Mileage vs Condition
Mileage vs condition is always a big debate, but we recommend that you should always buy on condition and then on the mileage. There are plenty of MR2s out there with low mileage but in poor condition, while some high mileage examples may be perfectly fine.
Lots of owners make the mistake of believing that they are preserving their car by not driving it. In reality, this is completely false and not driving a vehicle can actually do more damage than good. Short distance trips are not kind to an SW20’s engine as they do not have enough time to warm up and get lubricated properly.
Rubber seals and plastic parts will fail regardless of mileage and can even deteriorate quicker on cars that don’t get used often. Letting a car sit will not prevent rust or stop the electronics from failing.
Mileage will never decrease with age, so go out and drive your car!
Service History and Other Documentation
It is incredibly important to check any vehicle’s service history and any additional paperwork that goes along with it. The service history will give you a good idea of how the MR2 you are inspecting has been maintained. In addition to this, receipts and paperwork for modifications can help you determine whether they have been done by an experienced tuner or a bad one.
If the owner can’t or won’t let you see the service history, you should probably pass on the vehicle. A complete service history will only add value to any SW20 MR2 and will make it easier to sell the vehicle in the future.
Additionally, you can check websites such as CarFax (USA) and CarJam (NZ) for more information about the car you are thinking of purchasing. These sort of websites can be incredibly useful, but there is usually a cost associated with them.
Questions That You Should Ask the Seller/Owner
- How often do you drive the car?
- When was the last service and who was it serviced by?
- How much oil does it use?
- What oil do you use in the car?
- What parts have been replaced (engine, catalytic converter, etc.)?
- When were the coils, spark plugs, leads changed?

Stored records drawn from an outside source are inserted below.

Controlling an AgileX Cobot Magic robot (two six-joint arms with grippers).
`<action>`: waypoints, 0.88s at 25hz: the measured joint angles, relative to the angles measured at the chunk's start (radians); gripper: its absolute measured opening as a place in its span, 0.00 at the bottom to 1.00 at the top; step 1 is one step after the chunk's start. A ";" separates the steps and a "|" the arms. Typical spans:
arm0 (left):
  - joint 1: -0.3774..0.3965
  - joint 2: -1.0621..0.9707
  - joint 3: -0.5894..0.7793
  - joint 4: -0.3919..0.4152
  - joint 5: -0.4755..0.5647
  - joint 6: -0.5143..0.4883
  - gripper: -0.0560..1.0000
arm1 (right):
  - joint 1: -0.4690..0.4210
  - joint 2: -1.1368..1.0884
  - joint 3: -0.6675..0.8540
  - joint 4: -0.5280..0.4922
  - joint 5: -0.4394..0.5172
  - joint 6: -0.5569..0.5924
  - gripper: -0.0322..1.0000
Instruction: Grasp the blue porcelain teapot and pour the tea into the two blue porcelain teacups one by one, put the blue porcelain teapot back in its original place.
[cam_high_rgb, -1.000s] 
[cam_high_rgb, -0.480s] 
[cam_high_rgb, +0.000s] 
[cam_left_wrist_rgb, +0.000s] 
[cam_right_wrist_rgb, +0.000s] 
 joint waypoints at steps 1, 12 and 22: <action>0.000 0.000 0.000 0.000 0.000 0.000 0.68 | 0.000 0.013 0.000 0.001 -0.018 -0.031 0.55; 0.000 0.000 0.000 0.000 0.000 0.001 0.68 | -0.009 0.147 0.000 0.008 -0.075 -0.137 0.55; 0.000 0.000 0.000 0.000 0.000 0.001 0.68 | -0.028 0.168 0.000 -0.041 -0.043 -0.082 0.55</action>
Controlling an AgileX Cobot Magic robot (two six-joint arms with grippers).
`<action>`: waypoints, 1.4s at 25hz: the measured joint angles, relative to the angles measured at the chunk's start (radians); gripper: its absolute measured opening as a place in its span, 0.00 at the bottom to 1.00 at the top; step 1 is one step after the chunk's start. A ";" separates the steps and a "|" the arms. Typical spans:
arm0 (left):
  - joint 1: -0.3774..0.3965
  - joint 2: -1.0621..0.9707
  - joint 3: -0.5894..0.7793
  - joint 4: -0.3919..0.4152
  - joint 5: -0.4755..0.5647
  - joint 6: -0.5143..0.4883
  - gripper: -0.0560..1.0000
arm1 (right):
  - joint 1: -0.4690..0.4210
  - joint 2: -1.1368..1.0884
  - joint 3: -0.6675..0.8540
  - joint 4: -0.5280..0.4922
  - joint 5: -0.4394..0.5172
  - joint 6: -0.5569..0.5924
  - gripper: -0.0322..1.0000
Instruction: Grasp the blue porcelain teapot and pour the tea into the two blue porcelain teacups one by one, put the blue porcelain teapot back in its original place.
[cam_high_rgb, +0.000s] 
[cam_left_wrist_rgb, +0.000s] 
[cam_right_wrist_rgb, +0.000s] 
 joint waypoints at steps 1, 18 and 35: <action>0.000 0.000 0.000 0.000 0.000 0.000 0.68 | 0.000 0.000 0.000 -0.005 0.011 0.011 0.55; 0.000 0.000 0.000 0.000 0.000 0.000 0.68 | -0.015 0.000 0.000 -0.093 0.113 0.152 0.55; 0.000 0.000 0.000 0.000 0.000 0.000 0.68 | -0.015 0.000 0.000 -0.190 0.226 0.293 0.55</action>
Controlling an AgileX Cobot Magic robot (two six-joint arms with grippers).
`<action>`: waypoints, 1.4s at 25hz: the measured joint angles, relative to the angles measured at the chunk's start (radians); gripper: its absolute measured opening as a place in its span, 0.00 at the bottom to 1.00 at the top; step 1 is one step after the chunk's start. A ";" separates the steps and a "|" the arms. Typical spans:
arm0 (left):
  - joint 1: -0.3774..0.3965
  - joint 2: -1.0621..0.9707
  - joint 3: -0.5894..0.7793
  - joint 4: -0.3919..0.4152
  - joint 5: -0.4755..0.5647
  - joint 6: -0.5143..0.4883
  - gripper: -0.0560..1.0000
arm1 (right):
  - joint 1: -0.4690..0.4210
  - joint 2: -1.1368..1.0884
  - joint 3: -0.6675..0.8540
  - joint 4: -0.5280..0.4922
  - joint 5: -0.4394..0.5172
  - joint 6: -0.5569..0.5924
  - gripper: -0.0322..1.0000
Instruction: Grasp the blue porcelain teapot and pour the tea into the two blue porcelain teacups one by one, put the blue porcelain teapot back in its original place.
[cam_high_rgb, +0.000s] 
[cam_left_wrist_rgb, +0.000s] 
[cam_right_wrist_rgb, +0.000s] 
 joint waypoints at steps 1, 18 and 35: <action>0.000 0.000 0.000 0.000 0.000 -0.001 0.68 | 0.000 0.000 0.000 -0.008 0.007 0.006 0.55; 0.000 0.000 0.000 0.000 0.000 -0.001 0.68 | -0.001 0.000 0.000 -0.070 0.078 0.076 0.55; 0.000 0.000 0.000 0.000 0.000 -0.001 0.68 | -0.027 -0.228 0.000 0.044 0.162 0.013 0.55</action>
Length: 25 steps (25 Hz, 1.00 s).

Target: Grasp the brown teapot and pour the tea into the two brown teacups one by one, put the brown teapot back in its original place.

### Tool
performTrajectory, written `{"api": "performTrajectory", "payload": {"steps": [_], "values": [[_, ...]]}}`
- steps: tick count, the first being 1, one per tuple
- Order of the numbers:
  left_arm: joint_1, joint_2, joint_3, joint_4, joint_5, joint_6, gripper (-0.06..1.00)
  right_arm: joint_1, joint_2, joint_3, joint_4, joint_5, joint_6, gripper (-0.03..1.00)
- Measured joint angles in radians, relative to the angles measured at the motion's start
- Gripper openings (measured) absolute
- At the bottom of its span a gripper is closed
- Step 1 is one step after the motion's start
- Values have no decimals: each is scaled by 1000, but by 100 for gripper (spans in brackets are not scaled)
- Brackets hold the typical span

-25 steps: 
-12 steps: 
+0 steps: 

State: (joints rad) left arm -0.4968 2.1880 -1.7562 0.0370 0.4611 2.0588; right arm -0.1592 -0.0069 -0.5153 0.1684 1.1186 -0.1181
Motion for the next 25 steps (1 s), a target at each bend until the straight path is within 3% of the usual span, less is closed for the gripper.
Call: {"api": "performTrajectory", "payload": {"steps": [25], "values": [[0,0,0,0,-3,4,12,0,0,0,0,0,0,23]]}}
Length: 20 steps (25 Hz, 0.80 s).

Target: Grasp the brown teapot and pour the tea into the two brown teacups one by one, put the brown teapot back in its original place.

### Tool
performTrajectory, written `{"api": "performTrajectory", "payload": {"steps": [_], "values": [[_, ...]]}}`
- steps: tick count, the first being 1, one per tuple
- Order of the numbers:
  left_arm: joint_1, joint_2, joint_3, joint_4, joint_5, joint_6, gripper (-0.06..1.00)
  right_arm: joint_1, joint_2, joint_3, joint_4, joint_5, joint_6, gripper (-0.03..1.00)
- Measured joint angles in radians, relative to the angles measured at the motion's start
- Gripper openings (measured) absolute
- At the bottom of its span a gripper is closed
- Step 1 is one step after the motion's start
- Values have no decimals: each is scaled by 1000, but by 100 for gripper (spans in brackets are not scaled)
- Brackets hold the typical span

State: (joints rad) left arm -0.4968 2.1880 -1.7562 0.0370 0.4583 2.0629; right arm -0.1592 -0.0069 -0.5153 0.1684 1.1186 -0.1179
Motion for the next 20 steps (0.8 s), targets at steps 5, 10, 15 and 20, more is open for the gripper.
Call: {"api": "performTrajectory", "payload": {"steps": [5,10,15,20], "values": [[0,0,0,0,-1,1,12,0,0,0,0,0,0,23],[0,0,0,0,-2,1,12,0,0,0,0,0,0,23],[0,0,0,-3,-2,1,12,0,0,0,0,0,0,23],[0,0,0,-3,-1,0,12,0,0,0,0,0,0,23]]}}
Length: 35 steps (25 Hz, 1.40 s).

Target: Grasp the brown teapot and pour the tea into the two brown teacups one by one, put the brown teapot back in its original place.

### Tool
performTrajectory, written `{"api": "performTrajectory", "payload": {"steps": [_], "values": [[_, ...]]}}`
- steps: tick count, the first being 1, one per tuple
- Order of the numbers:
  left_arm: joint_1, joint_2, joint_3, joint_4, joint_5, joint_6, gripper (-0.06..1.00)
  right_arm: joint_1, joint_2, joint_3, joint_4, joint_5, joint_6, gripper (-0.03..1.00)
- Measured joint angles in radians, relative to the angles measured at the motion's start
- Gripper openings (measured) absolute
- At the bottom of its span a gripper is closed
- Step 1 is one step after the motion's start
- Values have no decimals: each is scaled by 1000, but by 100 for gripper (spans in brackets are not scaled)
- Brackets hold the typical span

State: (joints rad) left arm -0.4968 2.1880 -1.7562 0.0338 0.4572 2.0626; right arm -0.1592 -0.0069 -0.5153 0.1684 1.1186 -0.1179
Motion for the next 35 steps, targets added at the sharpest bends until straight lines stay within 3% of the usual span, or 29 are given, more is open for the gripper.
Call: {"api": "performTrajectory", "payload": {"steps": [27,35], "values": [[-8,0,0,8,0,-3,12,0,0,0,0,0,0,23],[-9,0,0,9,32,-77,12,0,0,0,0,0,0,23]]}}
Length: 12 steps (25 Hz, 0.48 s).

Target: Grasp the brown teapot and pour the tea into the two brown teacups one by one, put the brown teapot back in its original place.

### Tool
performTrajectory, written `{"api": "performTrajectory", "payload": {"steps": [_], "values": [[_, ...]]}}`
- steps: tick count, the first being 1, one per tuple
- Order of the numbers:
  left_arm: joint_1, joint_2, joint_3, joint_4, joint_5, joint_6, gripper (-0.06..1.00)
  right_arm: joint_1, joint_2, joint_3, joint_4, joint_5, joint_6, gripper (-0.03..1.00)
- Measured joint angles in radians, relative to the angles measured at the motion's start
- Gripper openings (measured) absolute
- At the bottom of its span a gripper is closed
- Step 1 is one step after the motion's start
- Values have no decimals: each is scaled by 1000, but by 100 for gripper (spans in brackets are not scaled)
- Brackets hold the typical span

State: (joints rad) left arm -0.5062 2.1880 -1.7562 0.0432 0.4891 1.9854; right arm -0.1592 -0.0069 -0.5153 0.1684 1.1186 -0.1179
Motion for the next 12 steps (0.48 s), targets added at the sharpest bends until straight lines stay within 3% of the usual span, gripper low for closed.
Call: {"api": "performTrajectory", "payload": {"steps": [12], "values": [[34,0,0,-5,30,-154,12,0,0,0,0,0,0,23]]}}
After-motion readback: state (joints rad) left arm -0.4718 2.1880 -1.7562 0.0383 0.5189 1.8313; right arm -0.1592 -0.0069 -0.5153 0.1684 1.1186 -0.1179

- What’s the compression like?
- What modifications have been made to the vehicle?
- Has the vehicle overheated at any point?
- Has the car been in any major or minor accidents? Is so, what repairs were made?
- Is there any money owing on the car?
- Have you got any information on the previous owners and how they treated the vehicle?
- Is there any rust?
- Has rust been removed at any point?
- Has the car been used for track use at any point?
- When were the brake pads replaced and have the calipers seized at any point in time?
- Where do you store/park the car usually?
There are loads more questions you can ask the seller, but we feel these are some of the most important.
Things That Would Make Us Walk Away from an SW20
Sometimes, the best option is to simply walk away from a vehicle. While you may be happy with a vehicle with these problems, we are not.
- Overheating problems
- Significant Crash Damage
- Money owing on the car
- Modifications with no paperwork or carried out by a poorly reviewed tuner
- Excessive amounts of power
- Bad compression
- Bad resprays
- Significant rust problems
- Engine swaps with non-standard engines
- Significant track use
- Major engine or transmission issues
- Owner who is not forthcoming with information (could be trying to hide something)
Notes on the Owner
The owner is one of the most important things to think about when viewing any vehicle. You need to ask them plenty of questions when inspecting their MR2 (however, don’t trust their answers completely). Remember, it is your problem if you wind up buying a dog of a car. Below we have listed some things to consider about the owner.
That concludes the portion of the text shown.